J’ai étudié les lieux et j’ai pu reconstituer le meurtre. Le cul-de-jatte est entré, aidé par M. Cazères. Les deux hommes ont parlé ensemble dix minutes environ. Grâce aux traces qu’ils ont laissées, j’ai pu lire l’histoire du crime comme dans un livre ouvert. Mais, premier fait étrange, le cul-de-jatte a quitté son chariot et s’est assis à table, devant M. Cazères. Il a profité du moment où celui-ci débouchait une bouteille pour lui loger deux balles de revolver dans la tête. La victime est tombée inanimée. Prenant son chariot sous le bras, l’assassin a profité de l’obscurité — la nuit tombait — pour se sauver par le jardin. Il a enjambé une haie et a pris la direction de Paris.

— Et c’est tout ?

— Non. Ce que j’ai constaté ensuite est tellement invraisemblable que je n’oserais y ajouter foi si je n’avais, devant les yeux, la preuve palpable de ce que j’avance. J’ai relevé, dans la chambre du crime, des empreintes digitales qui me permettent de découvrir et d’identifier, d’une façon incontestable, le criminel. Vous savez, en effet, (Bertillon l’a prouvé) qu’il n’y a pas dans l’humanité deux pouces qui laissent la même empreinte.

— Je sais.

— Eh bien ! mon ami, écoutez la révélation que je vais vous faire. J’avais, pour toutes précautions, pris moi-même les empreintes digitales du mystérieux mort de la Morgue. Or, ces empreintes et celles que j’ai relevées dans la chambre du crime sont absolument identiques !

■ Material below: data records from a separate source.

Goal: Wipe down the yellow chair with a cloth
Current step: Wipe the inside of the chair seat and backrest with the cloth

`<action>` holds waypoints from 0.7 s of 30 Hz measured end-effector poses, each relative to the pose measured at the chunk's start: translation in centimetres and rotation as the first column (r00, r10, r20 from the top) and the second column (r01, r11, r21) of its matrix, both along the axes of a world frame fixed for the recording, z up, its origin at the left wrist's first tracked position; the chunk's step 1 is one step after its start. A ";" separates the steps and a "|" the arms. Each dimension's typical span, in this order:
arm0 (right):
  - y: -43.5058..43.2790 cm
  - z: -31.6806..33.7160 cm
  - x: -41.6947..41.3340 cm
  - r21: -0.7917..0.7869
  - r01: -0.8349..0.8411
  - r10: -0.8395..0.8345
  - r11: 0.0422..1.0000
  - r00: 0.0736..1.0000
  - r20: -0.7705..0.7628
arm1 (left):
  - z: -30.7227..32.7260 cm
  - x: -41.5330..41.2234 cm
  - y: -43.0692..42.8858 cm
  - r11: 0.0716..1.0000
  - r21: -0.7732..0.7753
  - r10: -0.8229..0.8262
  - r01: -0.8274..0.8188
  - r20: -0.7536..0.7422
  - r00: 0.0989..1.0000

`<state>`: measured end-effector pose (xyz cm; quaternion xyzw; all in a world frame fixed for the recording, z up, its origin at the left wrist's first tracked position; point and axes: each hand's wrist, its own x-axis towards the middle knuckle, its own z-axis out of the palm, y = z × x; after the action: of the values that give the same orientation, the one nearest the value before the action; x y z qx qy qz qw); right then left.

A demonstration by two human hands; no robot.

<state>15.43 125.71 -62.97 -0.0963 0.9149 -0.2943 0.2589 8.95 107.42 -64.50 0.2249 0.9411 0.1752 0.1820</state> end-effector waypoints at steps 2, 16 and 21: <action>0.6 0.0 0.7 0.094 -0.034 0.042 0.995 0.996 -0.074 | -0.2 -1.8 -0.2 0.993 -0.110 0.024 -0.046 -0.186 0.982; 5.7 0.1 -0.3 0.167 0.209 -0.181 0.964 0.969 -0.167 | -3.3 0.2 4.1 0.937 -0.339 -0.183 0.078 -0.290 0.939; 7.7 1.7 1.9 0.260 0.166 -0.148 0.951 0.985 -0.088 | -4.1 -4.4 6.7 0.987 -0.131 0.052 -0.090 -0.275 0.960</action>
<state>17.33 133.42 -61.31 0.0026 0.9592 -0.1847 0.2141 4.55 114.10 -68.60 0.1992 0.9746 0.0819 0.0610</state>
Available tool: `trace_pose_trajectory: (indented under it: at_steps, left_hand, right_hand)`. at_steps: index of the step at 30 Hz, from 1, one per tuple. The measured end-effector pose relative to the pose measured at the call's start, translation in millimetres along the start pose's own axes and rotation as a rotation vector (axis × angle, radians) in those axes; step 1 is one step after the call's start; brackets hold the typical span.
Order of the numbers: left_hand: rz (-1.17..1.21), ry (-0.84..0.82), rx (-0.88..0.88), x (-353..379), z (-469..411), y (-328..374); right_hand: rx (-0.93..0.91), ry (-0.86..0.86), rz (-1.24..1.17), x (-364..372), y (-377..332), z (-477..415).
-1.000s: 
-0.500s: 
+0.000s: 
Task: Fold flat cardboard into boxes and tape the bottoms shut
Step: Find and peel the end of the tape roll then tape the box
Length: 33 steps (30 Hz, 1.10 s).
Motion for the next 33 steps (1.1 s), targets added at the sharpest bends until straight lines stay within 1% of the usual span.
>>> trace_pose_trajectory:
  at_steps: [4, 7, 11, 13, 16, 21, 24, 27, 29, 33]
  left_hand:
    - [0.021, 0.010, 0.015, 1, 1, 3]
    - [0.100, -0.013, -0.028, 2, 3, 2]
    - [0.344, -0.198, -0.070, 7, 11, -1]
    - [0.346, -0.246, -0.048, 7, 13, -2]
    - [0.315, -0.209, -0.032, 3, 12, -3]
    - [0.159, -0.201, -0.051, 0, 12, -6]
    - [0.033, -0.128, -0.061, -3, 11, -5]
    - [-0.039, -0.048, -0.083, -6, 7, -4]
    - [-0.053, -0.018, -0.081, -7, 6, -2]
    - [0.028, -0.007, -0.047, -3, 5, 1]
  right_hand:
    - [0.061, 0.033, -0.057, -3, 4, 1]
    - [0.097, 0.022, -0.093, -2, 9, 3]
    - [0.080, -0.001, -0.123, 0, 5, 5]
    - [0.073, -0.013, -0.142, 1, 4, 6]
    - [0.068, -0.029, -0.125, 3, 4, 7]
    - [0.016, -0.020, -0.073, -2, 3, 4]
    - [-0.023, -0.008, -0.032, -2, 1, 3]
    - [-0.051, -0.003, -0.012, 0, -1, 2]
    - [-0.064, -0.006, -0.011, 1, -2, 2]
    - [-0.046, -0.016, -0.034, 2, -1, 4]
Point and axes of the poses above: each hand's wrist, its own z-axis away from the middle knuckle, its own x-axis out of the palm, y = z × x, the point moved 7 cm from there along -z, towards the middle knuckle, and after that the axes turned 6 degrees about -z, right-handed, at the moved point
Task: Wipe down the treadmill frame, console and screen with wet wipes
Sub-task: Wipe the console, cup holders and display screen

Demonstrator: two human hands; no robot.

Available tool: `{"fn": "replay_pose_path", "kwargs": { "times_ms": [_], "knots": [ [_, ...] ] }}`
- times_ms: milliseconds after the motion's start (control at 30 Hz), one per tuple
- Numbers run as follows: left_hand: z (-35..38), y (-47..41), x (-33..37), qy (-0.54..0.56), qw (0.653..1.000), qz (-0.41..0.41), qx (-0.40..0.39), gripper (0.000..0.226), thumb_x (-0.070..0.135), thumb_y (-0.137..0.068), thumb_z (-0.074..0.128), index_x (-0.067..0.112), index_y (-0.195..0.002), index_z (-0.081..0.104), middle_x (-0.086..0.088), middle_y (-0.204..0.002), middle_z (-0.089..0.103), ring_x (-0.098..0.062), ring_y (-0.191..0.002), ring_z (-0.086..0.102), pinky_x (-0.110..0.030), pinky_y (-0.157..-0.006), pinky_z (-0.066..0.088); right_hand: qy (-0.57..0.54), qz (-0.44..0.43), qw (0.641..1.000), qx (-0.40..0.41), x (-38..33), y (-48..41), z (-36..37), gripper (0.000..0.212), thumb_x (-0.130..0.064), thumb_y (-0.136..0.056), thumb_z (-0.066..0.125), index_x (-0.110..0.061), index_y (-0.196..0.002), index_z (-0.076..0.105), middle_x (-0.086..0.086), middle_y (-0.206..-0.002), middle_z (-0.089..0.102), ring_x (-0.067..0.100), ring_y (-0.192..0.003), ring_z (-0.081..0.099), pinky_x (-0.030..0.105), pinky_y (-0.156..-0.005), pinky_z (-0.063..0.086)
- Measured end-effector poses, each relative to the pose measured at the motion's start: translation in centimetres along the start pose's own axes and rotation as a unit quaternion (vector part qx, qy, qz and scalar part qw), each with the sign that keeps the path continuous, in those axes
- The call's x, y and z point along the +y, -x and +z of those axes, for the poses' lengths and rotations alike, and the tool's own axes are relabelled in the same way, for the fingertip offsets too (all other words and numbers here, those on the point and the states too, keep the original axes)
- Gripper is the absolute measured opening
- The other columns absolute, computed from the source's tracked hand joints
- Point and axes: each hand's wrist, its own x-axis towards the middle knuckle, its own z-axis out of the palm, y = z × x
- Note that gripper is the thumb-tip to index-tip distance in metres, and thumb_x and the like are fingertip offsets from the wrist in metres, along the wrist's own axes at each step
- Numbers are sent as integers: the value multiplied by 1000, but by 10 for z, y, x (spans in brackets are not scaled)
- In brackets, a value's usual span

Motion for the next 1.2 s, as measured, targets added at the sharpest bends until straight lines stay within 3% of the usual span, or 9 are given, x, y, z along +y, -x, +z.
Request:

— Un subterfuge ? Une imitation ?…

— C’est matériellement impossible ! Un artiste peut imiter une rose en la peignant mais il ne pourrait créer une fleur. Aucun homme ne pourrait non plus laisser l’empreinte d’un pouce quelconque s’il ne possède ce pouce même. Je vous le dis, les em'preintes digitales que j’ai relevées sont celles du mort de la Morgue. Et ceci complique encore le mystère. Si même un homme ressemblait par le visage à celui que nous appelons le « Cocu à roulettes », il ne pourrait avoir dans le pouce les mêmes lignes. Je vous le répète, c’est matériellement, c’est scientifiquement impossible.

— Alors ?…

— Alors ! je n’y comprends plus rien ; mais je trouverai, par la force de la logique.